Author: Nick Wood
Nick Wood, Associate, Fladgate LLP (firstname.lastname@example.org)
A landowner has been convicted of a criminal offence and given 150 hours of unpaid work and a fine of almost £20,000, all because of waste left at its property by its tenant.
Read on to find out how this happened and how you can avoid making the same mistake.
Our unfortunate landowner leased part of its Norfolk property to a small waste management company.
The Environment Agency served an enforcement notice on the company and because of this the company stopped trading.
When the company vacated the site it left about 20,166 old mattresses behind, weighing approximately 471 tonnes!
The man behind the company was given a prison sentence and ordered to carry out 200 hours of unpaid work.
The landowner company and its director were also convicted, simply for having all this waste on their land after the tenant had left and not doing enough to deal with it.
The offence the landowner company and its director were convicted of was running a waste operation without the appropriate authorisations.
The landowner could be convicted for this offence because it was deemed to have been running a “waste operation” and to have “knowingly permitted” the unauthorised storage of waste.
The landowner was running a “waste operation” despite not being a waste management company because it was storing waste pending disposal or recovery.
Despite the fact that 40 tonnes of waste were removed after the enforcement notice was served, there was deemed not to be any ongoing clean-up operation. The landowner itself had done little more than engage in preliminary discussions with the Environment Agency.
The landowner “knowingly permitted” the unauthorised storage of waste because it knew about the waste situation at the site but did not remedy it. “Knowingly permitting” something therefore does not require a positive act.
The fact that the landowner’s director was out of the country when the enforcement notice was served was, the court said, not enough to absolve the landowner. There was email correspondence about the waste and the director should have attempted to facilitate the clean-up of the site whilst he was away.
Changes in environmental law have meant that since 2016 the number of waste management companies entering insolvency has increased significantly. As these insolvencies increase, there is clearly a corresponding increase in this risk for their landlords.
This particular decision makes life even more difficult for landlords, who now have to demonstrate either that they are unaware of the unauthorised activity or that they have taken positive steps to prevent the storage of waste from continuing.
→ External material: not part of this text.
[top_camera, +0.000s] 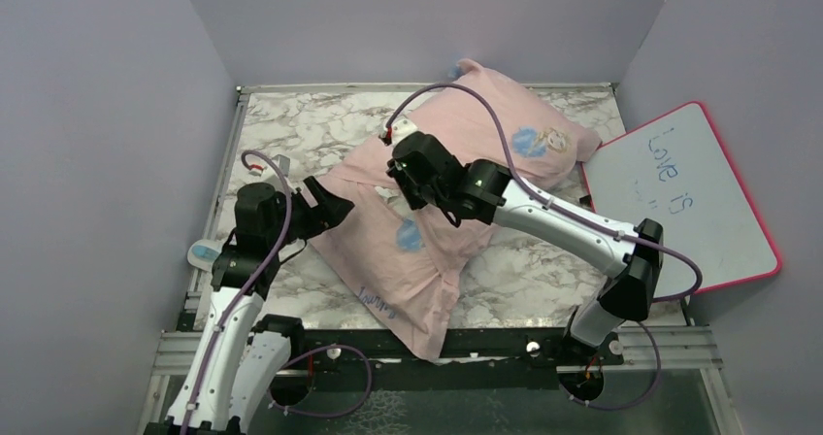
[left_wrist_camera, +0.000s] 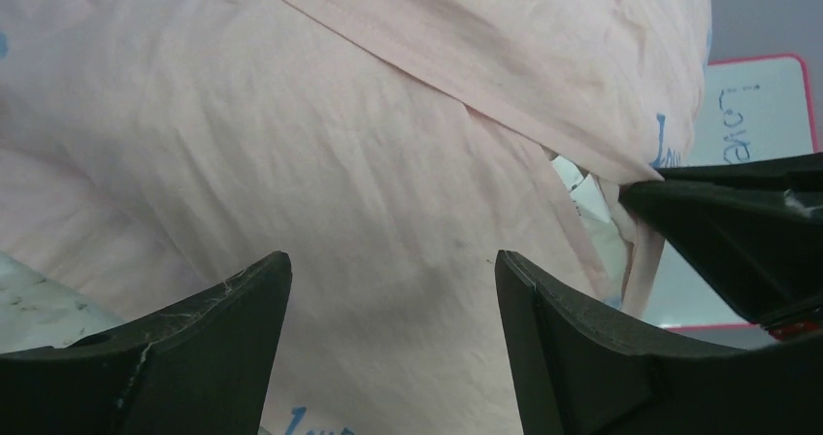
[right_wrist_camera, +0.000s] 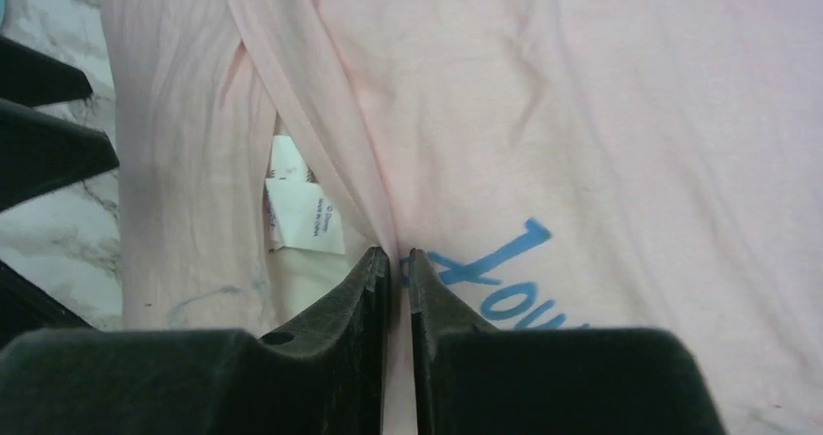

So, if you are a landowner and lease your land to a waste management company, be careful! Your tenant may leave you with a “waste operation” you need a permit for.
It would be worth you or your managing agent checking the tenant is complying with environmental law and any environmental notices on a semi-regular basis, to mitigate the risk of this issue materialising.
The checks you carry out on your tenant should involve making sure it has the relevant permissions to carry out its waste operation in place. Seeing and verifying these permissions rather than simply relying on the tenant’s confirmation that that it has them would be advisable.
Finally, if your tenant leaves you with significant waste at your property then you should be proactive and helpful in your engagements with the Environment Agency to ensure it does not prosecute you.